Examine the data below and state how many lines contain "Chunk", offering no other words.

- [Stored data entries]

□ □ □ □

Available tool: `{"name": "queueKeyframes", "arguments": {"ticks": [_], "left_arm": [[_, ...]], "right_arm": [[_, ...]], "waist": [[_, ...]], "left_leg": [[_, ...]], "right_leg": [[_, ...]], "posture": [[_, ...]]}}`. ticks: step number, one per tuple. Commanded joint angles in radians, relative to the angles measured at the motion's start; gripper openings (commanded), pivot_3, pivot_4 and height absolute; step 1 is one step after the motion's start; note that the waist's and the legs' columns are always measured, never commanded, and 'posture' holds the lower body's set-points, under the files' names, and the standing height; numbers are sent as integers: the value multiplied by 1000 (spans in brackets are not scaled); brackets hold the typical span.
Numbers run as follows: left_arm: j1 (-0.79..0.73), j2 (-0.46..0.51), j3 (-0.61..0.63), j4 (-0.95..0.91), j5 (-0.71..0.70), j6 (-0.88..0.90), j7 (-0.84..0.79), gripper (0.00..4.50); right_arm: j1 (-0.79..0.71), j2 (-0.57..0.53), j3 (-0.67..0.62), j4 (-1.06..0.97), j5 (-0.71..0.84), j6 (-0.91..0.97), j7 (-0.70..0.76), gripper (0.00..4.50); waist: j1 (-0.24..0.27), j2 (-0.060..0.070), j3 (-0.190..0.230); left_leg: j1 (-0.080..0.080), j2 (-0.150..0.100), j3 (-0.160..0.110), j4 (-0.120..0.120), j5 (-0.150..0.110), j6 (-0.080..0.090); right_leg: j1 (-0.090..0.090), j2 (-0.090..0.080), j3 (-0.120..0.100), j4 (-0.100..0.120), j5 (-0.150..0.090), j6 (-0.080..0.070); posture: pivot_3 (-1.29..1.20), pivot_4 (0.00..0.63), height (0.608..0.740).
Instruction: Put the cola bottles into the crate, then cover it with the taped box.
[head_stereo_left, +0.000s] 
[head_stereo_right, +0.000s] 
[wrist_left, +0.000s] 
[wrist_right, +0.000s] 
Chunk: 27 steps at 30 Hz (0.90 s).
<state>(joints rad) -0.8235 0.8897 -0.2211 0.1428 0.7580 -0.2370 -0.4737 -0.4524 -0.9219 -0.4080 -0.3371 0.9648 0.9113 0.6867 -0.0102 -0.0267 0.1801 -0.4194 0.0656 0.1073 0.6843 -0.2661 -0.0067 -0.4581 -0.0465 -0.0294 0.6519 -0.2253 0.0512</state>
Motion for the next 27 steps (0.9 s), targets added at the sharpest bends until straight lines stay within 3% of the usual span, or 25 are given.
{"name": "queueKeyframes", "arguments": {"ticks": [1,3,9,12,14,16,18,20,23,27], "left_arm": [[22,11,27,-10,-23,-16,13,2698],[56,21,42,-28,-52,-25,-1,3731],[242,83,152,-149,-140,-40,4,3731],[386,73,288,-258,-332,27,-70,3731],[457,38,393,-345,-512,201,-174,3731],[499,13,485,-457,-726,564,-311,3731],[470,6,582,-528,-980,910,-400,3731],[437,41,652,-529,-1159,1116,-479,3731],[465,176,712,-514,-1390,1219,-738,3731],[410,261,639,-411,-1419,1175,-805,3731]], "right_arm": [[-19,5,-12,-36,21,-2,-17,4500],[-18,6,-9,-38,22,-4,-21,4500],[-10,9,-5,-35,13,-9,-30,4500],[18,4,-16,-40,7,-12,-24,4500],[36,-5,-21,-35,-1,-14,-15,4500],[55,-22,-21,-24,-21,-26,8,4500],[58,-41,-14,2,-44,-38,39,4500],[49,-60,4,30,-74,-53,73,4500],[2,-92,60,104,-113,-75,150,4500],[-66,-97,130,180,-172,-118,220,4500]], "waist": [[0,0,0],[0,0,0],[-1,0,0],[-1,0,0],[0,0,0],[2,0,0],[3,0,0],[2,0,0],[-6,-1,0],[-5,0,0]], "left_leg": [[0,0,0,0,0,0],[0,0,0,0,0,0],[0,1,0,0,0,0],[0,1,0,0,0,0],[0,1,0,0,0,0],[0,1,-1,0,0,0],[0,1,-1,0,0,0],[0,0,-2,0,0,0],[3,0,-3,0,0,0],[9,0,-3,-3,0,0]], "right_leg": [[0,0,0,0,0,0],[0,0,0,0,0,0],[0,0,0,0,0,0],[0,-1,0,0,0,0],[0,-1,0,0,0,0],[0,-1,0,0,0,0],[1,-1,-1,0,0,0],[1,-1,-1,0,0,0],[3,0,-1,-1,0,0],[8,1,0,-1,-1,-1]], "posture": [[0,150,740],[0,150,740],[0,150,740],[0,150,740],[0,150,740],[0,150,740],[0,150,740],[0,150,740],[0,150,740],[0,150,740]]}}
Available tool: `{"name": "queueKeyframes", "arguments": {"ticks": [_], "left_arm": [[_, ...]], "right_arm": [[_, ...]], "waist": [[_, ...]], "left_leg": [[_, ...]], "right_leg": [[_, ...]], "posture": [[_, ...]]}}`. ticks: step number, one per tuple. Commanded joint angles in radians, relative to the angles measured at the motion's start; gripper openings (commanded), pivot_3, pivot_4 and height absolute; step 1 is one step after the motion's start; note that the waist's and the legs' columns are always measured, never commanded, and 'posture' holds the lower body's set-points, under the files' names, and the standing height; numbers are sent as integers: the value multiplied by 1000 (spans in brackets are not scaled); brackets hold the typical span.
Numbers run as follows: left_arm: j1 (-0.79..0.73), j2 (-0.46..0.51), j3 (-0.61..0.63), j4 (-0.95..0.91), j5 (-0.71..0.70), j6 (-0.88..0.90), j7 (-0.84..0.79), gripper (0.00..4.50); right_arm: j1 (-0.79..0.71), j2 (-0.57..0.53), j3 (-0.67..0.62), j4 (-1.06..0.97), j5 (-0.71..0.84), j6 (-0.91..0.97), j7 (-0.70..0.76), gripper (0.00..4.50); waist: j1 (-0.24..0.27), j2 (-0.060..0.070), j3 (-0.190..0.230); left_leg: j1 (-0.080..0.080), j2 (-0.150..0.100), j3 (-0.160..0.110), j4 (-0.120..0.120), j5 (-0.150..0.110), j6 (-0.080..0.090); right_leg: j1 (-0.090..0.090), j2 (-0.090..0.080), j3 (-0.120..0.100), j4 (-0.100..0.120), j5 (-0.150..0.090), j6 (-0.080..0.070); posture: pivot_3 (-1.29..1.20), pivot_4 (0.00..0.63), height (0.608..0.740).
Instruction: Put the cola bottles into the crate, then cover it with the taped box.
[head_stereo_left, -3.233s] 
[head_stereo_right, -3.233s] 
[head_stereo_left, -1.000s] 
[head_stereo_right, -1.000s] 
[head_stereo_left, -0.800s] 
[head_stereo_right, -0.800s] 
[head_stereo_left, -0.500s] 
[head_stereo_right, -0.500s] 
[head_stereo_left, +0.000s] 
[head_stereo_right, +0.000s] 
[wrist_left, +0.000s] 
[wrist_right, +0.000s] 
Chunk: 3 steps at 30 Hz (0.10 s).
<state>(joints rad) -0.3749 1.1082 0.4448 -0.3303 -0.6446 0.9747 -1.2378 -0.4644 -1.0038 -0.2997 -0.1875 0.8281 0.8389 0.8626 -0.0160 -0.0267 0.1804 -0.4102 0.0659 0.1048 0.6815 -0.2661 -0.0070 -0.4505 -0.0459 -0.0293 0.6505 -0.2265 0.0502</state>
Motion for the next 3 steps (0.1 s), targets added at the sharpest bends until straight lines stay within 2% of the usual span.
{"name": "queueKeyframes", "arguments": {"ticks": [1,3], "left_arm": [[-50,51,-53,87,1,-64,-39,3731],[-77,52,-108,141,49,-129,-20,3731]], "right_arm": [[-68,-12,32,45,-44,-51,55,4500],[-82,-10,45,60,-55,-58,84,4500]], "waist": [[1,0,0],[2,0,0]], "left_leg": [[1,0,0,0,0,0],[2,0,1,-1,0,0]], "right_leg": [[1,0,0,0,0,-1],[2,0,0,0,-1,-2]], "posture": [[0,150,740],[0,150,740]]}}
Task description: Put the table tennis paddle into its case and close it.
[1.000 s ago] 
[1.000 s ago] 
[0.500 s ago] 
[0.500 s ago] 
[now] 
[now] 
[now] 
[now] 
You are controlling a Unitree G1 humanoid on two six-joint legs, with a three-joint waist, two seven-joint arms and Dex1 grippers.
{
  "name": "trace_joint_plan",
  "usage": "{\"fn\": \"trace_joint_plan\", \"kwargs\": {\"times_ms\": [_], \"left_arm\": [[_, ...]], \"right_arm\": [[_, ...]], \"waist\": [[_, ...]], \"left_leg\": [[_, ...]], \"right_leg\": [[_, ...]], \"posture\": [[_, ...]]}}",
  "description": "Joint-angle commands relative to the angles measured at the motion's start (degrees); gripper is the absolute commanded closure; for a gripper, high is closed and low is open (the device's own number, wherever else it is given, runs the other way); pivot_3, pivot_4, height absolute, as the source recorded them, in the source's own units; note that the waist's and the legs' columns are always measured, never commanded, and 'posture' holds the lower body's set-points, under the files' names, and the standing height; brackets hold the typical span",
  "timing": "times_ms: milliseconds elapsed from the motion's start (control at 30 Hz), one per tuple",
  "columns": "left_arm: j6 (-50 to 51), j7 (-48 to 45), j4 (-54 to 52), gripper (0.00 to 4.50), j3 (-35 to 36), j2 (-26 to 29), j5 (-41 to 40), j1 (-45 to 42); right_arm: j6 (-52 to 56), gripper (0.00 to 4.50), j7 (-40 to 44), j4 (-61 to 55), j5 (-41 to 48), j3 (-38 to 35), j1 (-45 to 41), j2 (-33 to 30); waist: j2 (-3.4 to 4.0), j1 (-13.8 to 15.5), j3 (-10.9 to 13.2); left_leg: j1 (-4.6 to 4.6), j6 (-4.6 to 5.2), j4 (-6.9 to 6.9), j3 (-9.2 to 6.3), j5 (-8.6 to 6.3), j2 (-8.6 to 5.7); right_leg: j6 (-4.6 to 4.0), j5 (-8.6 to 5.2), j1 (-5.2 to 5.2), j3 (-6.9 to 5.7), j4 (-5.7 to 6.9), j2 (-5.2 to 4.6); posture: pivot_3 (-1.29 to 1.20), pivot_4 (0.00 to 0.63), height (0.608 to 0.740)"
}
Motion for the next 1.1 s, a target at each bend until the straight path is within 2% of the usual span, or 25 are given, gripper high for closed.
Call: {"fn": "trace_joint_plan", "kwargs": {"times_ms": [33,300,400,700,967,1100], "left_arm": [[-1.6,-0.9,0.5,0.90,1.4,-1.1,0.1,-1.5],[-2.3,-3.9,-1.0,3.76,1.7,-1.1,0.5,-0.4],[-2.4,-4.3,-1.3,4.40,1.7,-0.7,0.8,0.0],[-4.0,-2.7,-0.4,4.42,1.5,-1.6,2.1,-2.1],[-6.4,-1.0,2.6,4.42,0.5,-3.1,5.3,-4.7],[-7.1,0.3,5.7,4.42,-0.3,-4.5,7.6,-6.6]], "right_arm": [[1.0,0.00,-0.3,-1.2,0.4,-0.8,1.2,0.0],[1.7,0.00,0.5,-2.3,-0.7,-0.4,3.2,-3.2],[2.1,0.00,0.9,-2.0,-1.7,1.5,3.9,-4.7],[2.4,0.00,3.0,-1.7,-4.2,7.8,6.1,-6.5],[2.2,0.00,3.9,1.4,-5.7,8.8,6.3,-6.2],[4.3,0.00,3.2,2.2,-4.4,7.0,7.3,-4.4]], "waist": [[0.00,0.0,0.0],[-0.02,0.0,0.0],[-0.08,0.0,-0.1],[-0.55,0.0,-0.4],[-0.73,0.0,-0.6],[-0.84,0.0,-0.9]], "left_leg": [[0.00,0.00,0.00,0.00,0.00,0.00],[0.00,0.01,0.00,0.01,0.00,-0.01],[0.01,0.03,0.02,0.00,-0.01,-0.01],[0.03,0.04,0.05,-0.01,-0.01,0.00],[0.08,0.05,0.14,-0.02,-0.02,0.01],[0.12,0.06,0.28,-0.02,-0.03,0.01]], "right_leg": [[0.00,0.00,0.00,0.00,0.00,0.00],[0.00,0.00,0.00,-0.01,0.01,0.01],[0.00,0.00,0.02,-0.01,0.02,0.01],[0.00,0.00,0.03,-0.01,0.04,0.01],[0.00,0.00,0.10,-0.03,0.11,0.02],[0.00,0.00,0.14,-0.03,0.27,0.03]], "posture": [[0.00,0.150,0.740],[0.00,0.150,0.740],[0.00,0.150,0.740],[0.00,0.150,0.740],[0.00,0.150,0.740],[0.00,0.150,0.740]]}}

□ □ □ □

- [WORKED SOLUTION]
2